- _TASK BRIEF_: Both the line containing "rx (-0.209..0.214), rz" and the last line of the listing are included: write out exactly the lines from one to the other.

- _INFORMATION SUPPLIED_:

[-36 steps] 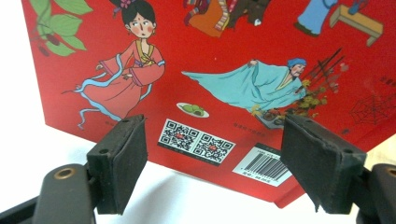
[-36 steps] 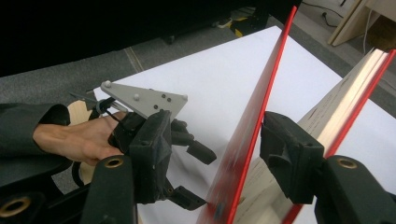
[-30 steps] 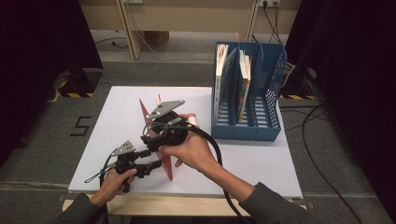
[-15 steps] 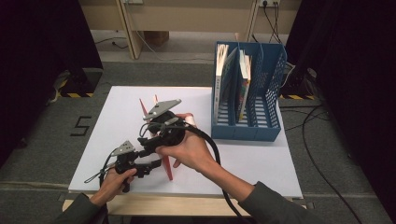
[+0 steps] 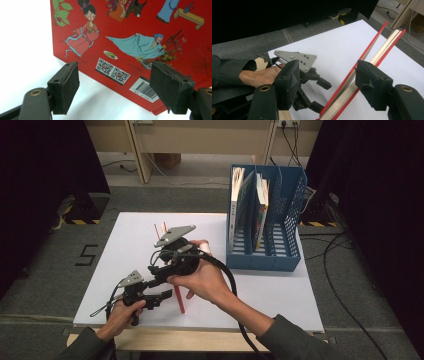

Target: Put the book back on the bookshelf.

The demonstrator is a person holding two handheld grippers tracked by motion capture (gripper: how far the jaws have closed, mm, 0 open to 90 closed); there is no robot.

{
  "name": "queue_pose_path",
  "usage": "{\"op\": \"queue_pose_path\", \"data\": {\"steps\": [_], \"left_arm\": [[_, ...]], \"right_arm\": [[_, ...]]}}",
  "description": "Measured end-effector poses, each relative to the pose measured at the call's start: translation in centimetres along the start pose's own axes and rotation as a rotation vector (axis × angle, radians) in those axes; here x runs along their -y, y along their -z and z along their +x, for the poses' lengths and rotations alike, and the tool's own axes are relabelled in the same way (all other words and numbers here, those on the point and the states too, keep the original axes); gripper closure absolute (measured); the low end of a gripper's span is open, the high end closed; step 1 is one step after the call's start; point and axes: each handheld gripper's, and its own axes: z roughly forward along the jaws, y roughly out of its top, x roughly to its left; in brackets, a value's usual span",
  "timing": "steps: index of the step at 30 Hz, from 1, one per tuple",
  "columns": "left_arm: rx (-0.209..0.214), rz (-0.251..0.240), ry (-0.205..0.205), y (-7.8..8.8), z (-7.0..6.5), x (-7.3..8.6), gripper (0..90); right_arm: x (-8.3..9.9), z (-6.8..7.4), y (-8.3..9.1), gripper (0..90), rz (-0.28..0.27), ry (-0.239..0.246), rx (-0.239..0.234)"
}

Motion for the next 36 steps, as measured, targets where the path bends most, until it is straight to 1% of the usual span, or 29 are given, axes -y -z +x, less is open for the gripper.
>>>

- _ANSWER_:
  "columns": "left_arm: rx (-0.209..0.214), rz (-0.251..0.240), ry (-0.205..0.205), y (-7.8..8.8), z (-7.0..6.5), x (-7.3..8.6), gripper (0..90); right_arm: x (-8.3..9.9), z (-6.8..7.4), y (-8.3..9.1), gripper (0..90), rz (-0.28..0.27), ry (-0.239..0.246), rx (-0.239..0.234)"
}

Motion for the next 36 steps, as measured, targets where the path bends most, until it is straight to 1% of the usual span, or 29 are given, axes -y -z +x, less is open for the gripper.
>>>

Nothing else remains to be done for this exercise.